IF Surrey win their first County Championship for more than a quarter of a century then they will owe a massive debt to Saqlain Mushtaq. The Pakistani Test off-spinner returned career best figures of 8 for 65 as Derbyshire subsided to defeat inside three days, and for the third time this season Saqlain collected 11 wickets in a match.
The win eased Surrey a further point ahead of Leicestershire, their closest rivals in the race for a title they last won in 1971 under the captaincy of Micky Stewart, now the club's president. But Surrey's success cannot be put down to one man, however brilliant (and he is a wizard of spin) Saqlain may be. It has been the cumulative effort of the whole squad as England calls denuded them of first batsmen, then their in-form leg spinner Ian Salisbury. When injury is added to the international roll of honour the toll on Surrey's playing resources is heavy.
But it is testament to the system they now have that Surrey were able to call upon the relatively inexperienced left-arm spinner Rupesh Amin for this game and his two vital wickets meant that the Derbyshire second innings succumbed entirely to spin. But it was Saqlain's magic that captivated the modest crowd and mesmerised the opposition batsmen.

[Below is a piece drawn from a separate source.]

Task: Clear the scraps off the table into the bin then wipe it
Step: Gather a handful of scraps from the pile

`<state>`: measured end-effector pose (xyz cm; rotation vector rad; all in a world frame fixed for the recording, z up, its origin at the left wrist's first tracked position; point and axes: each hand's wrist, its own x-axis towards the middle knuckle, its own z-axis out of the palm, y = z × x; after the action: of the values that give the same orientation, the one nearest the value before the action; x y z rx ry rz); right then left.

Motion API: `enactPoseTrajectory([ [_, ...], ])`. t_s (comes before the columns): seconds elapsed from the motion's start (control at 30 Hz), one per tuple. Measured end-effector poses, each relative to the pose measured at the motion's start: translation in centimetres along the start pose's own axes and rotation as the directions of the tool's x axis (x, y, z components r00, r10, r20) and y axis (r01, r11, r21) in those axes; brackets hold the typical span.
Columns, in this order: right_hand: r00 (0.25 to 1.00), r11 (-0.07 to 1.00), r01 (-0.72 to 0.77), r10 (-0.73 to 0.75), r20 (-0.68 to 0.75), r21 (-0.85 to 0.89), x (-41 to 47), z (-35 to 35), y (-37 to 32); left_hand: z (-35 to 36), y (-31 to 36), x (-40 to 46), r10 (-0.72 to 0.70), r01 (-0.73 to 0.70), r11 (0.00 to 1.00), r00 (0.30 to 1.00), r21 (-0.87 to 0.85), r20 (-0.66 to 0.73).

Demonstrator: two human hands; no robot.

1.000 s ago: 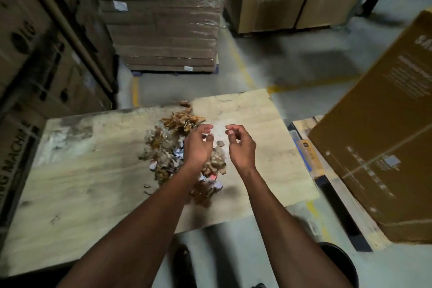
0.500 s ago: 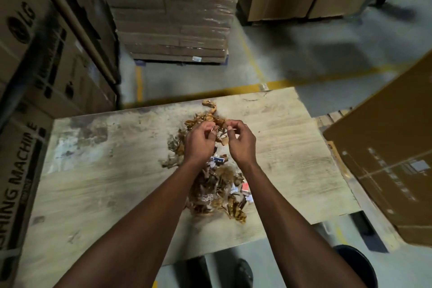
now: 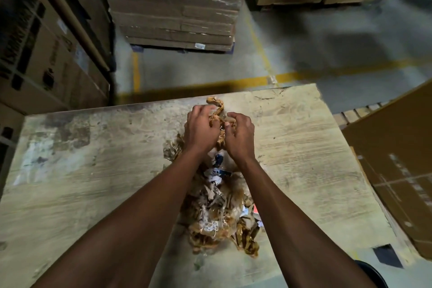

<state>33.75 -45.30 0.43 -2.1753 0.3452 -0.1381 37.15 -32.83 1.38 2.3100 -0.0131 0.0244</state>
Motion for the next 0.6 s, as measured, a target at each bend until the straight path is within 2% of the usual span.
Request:
enactPoseTrajectory([
  [0.17,0.999,0.998,0.002,0.000,0.035,-0.057,2.7,2.1,2.6,3.1,-1.4,4.4,0.008,-0.029,0.983,0.993,0.180,0.116],
  [0.33,0.998,0.997,0.021,-0.017,0.055,-0.076,4.5,3.3,4.0,5.6,-2.6,6.0,-0.045,-0.024,0.973,0.955,0.229,0.292],
  [0.47,0.992,0.992,0.053,-0.039,0.116,-0.119,6.5,3.3,3.9,6.1,-3.6,4.6,0.050,-0.103,0.980,0.955,0.169,0.293],
  [0.6,0.968,0.984,0.081,-0.039,0.250,-0.159,7.2,3.2,4.8,5.3,-3.6,3.1,0.041,-0.030,0.999,0.954,-0.041,0.298],
])
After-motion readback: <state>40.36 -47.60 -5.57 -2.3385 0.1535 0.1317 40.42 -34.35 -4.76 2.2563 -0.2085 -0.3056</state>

He claimed his third wicket with the ball that took them off for tea and 51 deliveries later it was all over. In that time Saqlain, who already had two wickets, turned in a spell of 6 for 10 and utterly destroyed Derbyshire. On a turning pitch they had little hope of scoring the 433 runs Surrey had set them for victory.

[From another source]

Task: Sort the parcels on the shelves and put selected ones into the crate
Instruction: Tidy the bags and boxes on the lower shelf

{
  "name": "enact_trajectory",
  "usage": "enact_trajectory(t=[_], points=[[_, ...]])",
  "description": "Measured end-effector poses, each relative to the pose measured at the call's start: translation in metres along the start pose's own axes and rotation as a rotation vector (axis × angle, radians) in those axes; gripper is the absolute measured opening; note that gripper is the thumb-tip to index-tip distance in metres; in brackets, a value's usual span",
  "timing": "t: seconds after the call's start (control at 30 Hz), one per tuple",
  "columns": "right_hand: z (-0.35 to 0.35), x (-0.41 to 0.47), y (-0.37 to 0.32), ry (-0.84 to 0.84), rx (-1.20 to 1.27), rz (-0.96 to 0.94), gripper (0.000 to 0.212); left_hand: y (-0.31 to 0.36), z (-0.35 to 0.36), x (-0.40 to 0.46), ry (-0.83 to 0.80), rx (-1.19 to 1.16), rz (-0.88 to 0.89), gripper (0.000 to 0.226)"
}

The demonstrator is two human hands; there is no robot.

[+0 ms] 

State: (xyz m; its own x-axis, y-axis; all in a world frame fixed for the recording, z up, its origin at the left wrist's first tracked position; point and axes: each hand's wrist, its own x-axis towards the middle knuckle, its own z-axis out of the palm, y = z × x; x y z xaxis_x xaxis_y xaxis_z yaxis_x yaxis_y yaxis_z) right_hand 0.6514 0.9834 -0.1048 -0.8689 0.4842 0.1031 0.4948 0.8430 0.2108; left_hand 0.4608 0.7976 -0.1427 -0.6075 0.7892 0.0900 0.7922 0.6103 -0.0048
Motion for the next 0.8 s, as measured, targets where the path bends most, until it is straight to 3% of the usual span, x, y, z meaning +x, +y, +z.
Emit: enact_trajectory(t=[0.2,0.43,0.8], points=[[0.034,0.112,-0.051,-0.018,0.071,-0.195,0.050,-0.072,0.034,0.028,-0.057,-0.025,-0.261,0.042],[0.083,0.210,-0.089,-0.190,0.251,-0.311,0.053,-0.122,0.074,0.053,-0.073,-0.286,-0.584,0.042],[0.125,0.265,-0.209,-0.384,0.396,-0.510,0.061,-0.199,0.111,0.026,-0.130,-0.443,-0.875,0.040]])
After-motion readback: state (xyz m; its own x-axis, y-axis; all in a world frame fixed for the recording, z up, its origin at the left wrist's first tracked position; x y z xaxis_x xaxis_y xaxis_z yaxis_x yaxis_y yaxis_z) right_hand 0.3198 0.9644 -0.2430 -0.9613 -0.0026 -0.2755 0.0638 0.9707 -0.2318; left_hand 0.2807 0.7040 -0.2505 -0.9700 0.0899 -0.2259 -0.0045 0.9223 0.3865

Adam Hollioake decided to bat on in the morning and Martin Bicknell could not have done much better (except maybe to have scored a hundred). He and James Knott stayed together long enough to set a record 115 for Surrey's eighth wicket against Derbyshire. Bicknell was finally stumped for 81 having hit 10 fours in his two hours at the crease. Knott was unbeaten on a Championship best of 41.

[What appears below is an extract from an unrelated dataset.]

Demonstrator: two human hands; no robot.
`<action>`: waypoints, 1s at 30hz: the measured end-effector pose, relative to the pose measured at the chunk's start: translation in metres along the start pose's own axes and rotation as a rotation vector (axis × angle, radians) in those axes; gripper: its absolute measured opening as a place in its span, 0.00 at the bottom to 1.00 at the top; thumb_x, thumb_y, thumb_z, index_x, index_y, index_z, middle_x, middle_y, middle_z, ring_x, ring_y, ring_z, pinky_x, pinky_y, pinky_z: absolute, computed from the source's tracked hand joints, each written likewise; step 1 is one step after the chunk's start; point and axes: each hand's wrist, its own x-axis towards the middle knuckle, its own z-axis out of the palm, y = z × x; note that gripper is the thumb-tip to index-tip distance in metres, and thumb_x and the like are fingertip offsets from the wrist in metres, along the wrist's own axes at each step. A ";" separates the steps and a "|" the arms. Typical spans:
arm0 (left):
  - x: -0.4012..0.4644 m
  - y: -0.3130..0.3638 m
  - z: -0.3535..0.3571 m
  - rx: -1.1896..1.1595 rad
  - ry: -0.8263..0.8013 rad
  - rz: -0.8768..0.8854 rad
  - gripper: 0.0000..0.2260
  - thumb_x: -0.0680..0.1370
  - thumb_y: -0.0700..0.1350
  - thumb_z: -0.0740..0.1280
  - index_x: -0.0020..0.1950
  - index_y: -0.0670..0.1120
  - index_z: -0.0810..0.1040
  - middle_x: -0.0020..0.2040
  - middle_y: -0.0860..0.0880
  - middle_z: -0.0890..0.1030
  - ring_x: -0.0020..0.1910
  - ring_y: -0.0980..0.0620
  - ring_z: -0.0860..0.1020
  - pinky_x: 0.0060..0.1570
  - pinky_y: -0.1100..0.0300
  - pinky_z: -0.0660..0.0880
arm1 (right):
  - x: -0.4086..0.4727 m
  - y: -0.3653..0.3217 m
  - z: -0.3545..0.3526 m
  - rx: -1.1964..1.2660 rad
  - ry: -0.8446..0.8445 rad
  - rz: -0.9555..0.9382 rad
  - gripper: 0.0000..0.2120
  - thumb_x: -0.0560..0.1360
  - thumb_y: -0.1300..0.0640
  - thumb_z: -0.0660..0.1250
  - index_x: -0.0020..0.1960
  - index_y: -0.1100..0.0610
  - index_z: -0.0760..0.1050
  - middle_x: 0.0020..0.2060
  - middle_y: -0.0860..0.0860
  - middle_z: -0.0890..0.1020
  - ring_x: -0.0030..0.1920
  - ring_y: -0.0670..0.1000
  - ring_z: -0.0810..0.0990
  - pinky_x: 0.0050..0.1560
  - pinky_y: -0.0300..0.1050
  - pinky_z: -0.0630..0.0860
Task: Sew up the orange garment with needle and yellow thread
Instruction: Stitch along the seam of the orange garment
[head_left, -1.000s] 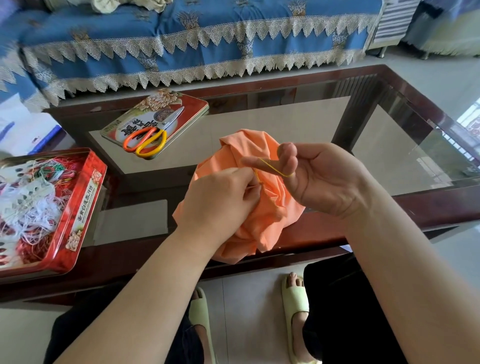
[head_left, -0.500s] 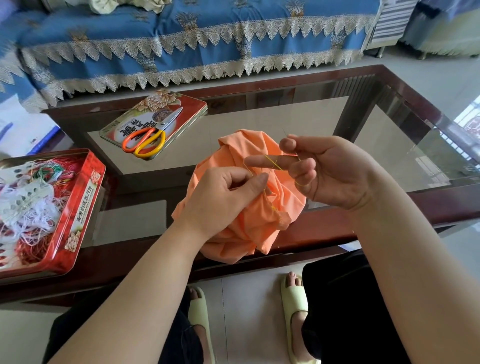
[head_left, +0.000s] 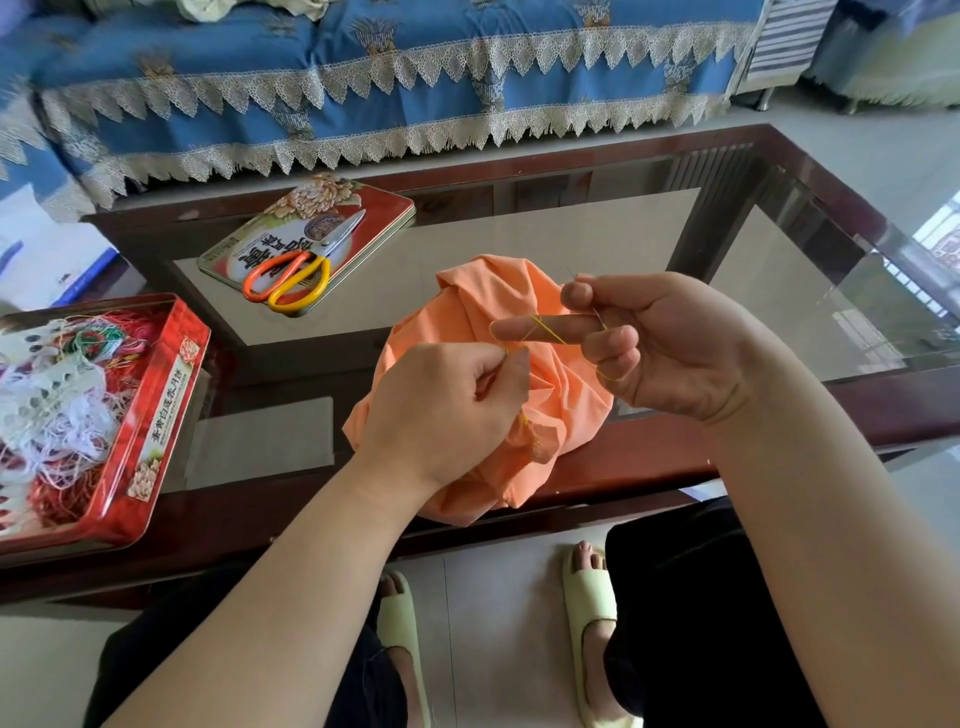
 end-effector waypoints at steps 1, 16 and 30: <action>0.001 0.000 0.000 -0.019 -0.001 -0.012 0.19 0.79 0.55 0.60 0.34 0.49 0.81 0.24 0.60 0.74 0.28 0.58 0.75 0.26 0.71 0.65 | -0.001 -0.001 -0.001 -0.020 0.023 -0.002 0.08 0.77 0.56 0.55 0.40 0.57 0.65 0.47 0.60 0.84 0.18 0.43 0.70 0.20 0.28 0.68; -0.001 0.010 -0.009 -0.362 -0.005 0.009 0.17 0.81 0.47 0.58 0.38 0.40 0.75 0.29 0.54 0.72 0.31 0.54 0.72 0.31 0.67 0.67 | -0.009 -0.016 -0.026 -0.595 0.096 -0.036 0.14 0.83 0.56 0.51 0.41 0.59 0.65 0.30 0.58 0.81 0.15 0.43 0.58 0.16 0.31 0.57; -0.005 0.021 -0.013 -0.498 0.030 0.035 0.12 0.79 0.48 0.61 0.38 0.48 0.78 0.31 0.59 0.77 0.33 0.59 0.75 0.36 0.70 0.69 | 0.007 -0.017 -0.038 0.046 -0.042 -0.380 0.13 0.81 0.55 0.51 0.39 0.53 0.67 0.34 0.47 0.80 0.13 0.43 0.60 0.16 0.30 0.50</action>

For a long time Michael Slater held things together, first in a useful stand of 93 for the first wicket with Michael May, then in a promising partnership of 34 with Robin Weston, finally adding 33 with Kim Barnett. But throughout it all Saqlain was picking off the others. He used his mystery ball - the one that is bowled with an off-break action but turns the other way - sparingly according to him, especially to Slater.
"I think he is coming to Pakistan in the winter with the Australians," Saqlain said afterwards, "so I did not want him to see too much of it. I bowled him four or five overs of offy after offy, then the special ball and I got him."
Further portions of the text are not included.